Ofc. you want to create that just once at startup and give it as parameter:

int board[24] = {
0,0,1,1,1,1,0,0,
0,1,2,2,2,2,1,0,
1,2,2,3,3,2,2,1,
};

void DrawBoard(int *board)
{
	for (int y = 0; y < boardHeight; y++)

The board can be a global variable, but later you might want to put it into some level class eventually, together with scale / height / width etc. variables which define the level.
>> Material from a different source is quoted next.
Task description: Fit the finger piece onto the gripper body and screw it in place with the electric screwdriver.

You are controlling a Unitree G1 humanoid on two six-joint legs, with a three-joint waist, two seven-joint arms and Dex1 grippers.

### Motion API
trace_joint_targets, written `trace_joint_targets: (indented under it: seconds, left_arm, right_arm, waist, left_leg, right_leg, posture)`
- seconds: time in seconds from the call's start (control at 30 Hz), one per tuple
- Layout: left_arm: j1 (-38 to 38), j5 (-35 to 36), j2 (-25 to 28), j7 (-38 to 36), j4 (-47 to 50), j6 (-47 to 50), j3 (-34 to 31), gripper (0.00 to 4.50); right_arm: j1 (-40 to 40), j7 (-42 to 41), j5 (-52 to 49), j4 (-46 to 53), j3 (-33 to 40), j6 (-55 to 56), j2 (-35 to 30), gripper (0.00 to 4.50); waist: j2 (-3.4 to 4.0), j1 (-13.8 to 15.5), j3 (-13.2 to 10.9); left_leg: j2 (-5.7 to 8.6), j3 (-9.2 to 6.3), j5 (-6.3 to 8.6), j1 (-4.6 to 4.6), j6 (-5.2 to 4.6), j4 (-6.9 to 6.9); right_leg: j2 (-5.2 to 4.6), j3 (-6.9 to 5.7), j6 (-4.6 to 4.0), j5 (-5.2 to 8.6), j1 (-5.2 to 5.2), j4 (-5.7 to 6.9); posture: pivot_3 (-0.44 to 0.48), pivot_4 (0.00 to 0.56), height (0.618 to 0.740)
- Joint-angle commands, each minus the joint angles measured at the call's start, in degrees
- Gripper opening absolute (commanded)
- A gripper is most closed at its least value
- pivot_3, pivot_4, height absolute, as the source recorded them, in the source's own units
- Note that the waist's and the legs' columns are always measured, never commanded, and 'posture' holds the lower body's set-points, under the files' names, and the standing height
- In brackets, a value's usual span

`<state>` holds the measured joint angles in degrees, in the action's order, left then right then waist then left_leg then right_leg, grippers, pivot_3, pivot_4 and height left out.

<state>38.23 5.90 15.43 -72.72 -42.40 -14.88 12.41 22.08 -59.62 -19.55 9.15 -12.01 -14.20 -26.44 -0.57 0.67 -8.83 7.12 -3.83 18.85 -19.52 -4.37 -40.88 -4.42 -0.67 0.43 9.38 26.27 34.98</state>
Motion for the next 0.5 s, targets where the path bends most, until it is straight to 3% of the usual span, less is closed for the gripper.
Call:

I am sorry for all the handholding but I am making progress here is my code that I have after putting in the board array.

int main()
{
	Bricks coll;

	float b_x, b_y, b_w, b_h;
	float br_x, br_y, br_w, br_h;

	CalcBrickCoords(br_x, br_y, br_w, br_h, test_coll_brick_x, test_coll_brick_y);

	if (coll.collision(b_x, b_y, b_w, b_h, br_x, br_y, br_w, br_h) == 1)
	{
		DrawBrick(br_x, br_y, br_w, br_h, blackBrickType);
	}
	return 0;
}

void CalcBrickCoords(float &br_x, float &br_y, float &br_w, float &br_h, const int boardX, const int boardY)
{
	br_x = float(boardX) * scaleX + offsetX;
	br_y = float(boardY) * scaleY + offsetY;
	br_w = brickWidth;
	br_h = brickHeight;
}

void DrawBoard(int *board)
{
	int board[24] = {0,0,1,1,1,1,0,0,
					 0,1,2,2,2,2,1,0,
	                 1,2,2,3,3,2,2,1};
	for (int y = 0; y < boardHeight; y++)
		for (int x = 0; x < boardWidth; x++)
		{
			int brickType = board[x + y * boardWidth];
			if (brickType == 0) // skip if no brick in that grid cell
				continue;

			float br_x, br_y, br_w, br_h;
			CalcBrickCoords(br_x, br_y, br_w, br_h, x, y);

			DrawBrick(br_x, br_y, br_w, br_h, brickType);
		}
}

pbivens67 said:
I am making progress here is my code that I have after putting in the board array.

There's no question, Phil. Should the thread be closed now? Happy to close it if you're good now… If you just want to share code, maybe you should write a blog.

-- Tom Sloper -- sloperama.com

how do I initialize the drawBrick function?

This topic is closed to new replies.